━━━━━ Data listing ━━━━━

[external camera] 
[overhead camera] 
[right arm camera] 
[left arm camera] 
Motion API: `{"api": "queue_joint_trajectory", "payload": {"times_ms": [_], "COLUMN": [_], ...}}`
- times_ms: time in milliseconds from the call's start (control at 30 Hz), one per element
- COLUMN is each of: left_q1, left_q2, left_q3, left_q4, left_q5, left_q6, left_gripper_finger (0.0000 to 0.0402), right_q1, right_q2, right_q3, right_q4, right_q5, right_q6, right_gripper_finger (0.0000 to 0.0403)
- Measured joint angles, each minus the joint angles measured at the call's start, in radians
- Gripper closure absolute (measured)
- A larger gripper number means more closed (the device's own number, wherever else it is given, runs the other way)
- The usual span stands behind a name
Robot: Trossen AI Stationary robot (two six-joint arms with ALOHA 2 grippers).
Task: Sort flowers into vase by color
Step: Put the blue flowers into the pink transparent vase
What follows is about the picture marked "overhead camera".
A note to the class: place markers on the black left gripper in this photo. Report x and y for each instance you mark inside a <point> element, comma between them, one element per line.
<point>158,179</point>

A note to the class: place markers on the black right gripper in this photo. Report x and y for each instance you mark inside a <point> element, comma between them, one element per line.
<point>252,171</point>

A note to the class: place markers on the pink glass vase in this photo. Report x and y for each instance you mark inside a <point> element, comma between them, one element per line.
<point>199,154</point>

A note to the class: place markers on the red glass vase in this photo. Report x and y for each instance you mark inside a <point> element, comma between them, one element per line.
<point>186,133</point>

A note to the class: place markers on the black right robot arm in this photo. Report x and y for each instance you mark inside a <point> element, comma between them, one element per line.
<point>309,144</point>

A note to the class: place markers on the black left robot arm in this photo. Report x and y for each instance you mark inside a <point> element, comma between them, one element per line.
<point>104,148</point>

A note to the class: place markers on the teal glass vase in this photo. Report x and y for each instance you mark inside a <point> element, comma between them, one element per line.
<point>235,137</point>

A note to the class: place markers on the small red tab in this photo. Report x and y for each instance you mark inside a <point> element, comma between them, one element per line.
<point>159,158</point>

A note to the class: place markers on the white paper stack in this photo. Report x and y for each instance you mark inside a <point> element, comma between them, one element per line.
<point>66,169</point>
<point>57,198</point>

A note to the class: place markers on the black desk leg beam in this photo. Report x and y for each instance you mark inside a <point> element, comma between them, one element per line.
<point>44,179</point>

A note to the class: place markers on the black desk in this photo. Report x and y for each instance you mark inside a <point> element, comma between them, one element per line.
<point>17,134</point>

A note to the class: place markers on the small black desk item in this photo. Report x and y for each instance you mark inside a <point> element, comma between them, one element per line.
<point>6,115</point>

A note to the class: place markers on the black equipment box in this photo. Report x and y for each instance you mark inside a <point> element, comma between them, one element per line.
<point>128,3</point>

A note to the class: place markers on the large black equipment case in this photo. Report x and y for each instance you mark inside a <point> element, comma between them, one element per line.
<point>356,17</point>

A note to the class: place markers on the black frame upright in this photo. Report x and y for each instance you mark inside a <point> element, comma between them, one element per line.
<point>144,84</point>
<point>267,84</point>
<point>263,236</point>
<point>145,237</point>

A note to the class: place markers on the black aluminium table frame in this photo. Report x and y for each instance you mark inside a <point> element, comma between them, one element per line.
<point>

━━━━━

#### Problem requirements
Please give back all of the data exactly as it appears.

#### Result below
[external camera] 
[overhead camera] 
[right arm camera] 
[left arm camera] 
Motion API: `{"api": "queue_joint_trajectory", "payload": {"times_ms": [_], "COLUMN": [_], ...}}`
- times_ms: time in milliseconds from the call's start (control at 30 Hz), one per element
- COLUMN is each of: left_q1, left_q2, left_q3, left_q4, left_q5, left_q6, left_gripper_finger (0.0000 to 0.0402), right_q1, right_q2, right_q3, right_q4, right_q5, right_q6, right_gripper_finger (0.0000 to 0.0403)
- Measured joint angles, each minus the joint angles measured at the call's start, in radians
- Gripper closure absolute (measured)
- A larger gripper number means more closed (the device's own number, wherever else it is given, runs the other way)
- The usual span stands behind a name
Robot: Trossen AI Stationary robot (two six-joint arms with ALOHA 2 grippers).
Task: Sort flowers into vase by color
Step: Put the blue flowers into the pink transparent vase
What follows is about the picture marked "overhead camera".
A note to the class: place markers on the black left gripper in this photo. Report x and y for each instance you mark inside a <point> element, comma between them, one element per line.
<point>158,179</point>

A note to the class: place markers on the black right gripper in this photo. Report x and y for each instance you mark inside a <point> element, comma between them, one element per line.
<point>252,171</point>

A note to the class: place markers on the pink glass vase in this photo. Report x and y for each instance you mark inside a <point> element, comma between them, one element per line.
<point>199,154</point>

A note to the class: place markers on the red glass vase in this photo. Report x and y for each instance you mark inside a <point> element, comma between them, one element per line.
<point>186,133</point>

A note to the class: place markers on the black right robot arm in this photo. Report x and y for each instance you mark inside a <point> element, comma between them, one element per line.
<point>309,144</point>

A note to the class: place markers on the black left robot arm in this photo. Report x and y for each instance you mark inside a <point> element, comma between them, one element per line.
<point>104,148</point>

A note to the class: place markers on the teal glass vase in this photo. Report x and y for each instance you mark inside a <point> element, comma between them, one element per line.
<point>235,137</point>

A note to the class: place markers on the small red tab in this photo. Report x and y for each instance you mark inside a <point> element, comma between them, one element per line.
<point>159,158</point>

A note to the class: place markers on the white paper stack in this photo. Report x and y for each instance you mark inside a <point> element, comma between them, one element per line.
<point>66,169</point>
<point>57,198</point>

A note to the class: place markers on the black desk leg beam in this photo. Report x and y for each instance you mark inside a <point> element, comma between them, one element per line.
<point>44,179</point>

A note to the class: place markers on the black desk in this photo. Report x and y for each instance you mark inside a <point> element, comma between them, one element per line.
<point>17,134</point>

A note to the class: place markers on the small black desk item in this photo. Report x and y for each instance you mark inside a <point> element, comma between them, one element per line.
<point>6,115</point>

A note to the class: place markers on the black equipment box in this photo. Report x and y for each instance you mark inside a <point> element, comma between them, one element per line.
<point>128,3</point>

A note to the class: place markers on the large black equipment case in this photo. Report x and y for each instance you mark inside a <point> element, comma between them, one element per line.
<point>356,17</point>

A note to the class: place markers on the black frame upright in this photo. Report x and y for each instance you mark inside a <point> element, comma between them, one element per line.
<point>144,84</point>
<point>267,84</point>
<point>263,236</point>
<point>145,237</point>

A note to the class: place markers on the black aluminium table frame in this photo. Report x and y for each instance you mark inside a <point> element, comma between them, one element per line.
<point>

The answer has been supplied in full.